Lin Ru dan Xiao Hongyi sama-sama merengut. Menatap Xiao Hongli dengan sedih, Xiao Jinning tampak seperti akan menangis. Dia berkata, “Paman Kedua, jika kamu tidak menyukaiku, katakan saja padaku dan aku bisa pergi, tapi tolong jangan katakan kata-kata seperti itu. Itu akan merusak hubungan antara kamu dan ayahku.”
“Jinning, kamu benar-benar perhatian pada kakak dan iparku,” Xiao Hongli mencibir dan menambahkan, “Tidak heran mereka begitu enggan untuk mengakui Rourou. Kamu benar-benar pembicara yang manis! ”
Tang Xi hampir tertawa terbahak-bahak. Paman Kedua benar-benar memiliki mata yang tajam!

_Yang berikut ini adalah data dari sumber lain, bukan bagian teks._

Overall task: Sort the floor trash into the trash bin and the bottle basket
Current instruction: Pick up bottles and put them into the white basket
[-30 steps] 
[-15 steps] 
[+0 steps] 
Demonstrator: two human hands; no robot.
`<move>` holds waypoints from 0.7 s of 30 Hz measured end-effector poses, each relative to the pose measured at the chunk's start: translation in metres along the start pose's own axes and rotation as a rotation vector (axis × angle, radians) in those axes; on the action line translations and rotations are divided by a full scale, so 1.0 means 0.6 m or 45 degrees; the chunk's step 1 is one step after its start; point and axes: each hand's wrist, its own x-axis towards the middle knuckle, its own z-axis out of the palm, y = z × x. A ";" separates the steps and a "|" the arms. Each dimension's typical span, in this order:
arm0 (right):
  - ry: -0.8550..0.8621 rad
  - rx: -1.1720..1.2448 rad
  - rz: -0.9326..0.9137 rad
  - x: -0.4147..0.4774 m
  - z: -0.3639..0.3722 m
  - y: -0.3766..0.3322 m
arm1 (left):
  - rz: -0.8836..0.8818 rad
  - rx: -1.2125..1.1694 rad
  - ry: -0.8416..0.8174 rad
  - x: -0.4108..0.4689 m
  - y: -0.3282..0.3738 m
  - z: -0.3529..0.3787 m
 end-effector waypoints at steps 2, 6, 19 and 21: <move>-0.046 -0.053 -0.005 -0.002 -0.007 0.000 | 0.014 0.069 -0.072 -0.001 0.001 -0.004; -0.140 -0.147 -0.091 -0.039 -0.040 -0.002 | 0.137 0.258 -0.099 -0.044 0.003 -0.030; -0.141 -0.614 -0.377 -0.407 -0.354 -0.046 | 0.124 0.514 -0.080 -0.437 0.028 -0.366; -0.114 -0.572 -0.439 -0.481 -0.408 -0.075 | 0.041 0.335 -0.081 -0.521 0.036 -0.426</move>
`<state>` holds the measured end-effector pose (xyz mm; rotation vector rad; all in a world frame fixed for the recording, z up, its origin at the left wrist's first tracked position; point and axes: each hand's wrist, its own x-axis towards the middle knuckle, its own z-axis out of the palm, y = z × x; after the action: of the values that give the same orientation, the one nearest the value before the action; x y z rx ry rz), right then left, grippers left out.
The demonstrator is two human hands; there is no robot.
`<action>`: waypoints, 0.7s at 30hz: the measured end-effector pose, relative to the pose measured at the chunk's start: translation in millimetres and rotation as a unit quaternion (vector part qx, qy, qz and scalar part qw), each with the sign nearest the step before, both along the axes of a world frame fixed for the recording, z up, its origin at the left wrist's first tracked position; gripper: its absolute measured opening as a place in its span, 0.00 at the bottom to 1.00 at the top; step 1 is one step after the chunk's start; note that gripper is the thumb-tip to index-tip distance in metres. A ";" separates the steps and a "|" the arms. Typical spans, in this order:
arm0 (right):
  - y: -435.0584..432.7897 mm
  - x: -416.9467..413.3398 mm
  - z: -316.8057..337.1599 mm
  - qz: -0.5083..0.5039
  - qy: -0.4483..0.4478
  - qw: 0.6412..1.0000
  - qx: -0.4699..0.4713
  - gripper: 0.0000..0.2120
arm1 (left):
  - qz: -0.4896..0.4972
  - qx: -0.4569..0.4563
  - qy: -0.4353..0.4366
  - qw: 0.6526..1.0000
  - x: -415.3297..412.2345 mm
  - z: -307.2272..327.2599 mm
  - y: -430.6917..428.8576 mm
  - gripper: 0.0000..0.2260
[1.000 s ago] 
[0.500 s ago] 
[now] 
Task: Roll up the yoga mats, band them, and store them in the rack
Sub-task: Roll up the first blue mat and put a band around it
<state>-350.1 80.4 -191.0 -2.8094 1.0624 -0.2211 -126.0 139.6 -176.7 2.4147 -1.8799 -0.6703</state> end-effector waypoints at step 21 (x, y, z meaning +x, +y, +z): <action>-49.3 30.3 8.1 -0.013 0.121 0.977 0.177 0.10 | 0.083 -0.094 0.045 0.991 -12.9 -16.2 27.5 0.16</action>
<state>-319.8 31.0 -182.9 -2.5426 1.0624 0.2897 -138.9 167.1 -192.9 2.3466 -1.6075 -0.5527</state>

Tang Xi mengalihkan pandangannya ke Xiao Jinning. Seperti yang dia duga, Xiao Jinning berubah ungu karena malu.
Kakek Xiao terdiam dan tidak berbicara. Ketiga putra Xiao Hongli melangkah dan mencoba menghentikan ayah mereka. Xiao Yao berbisik, "Ayah, itu sudah cukup."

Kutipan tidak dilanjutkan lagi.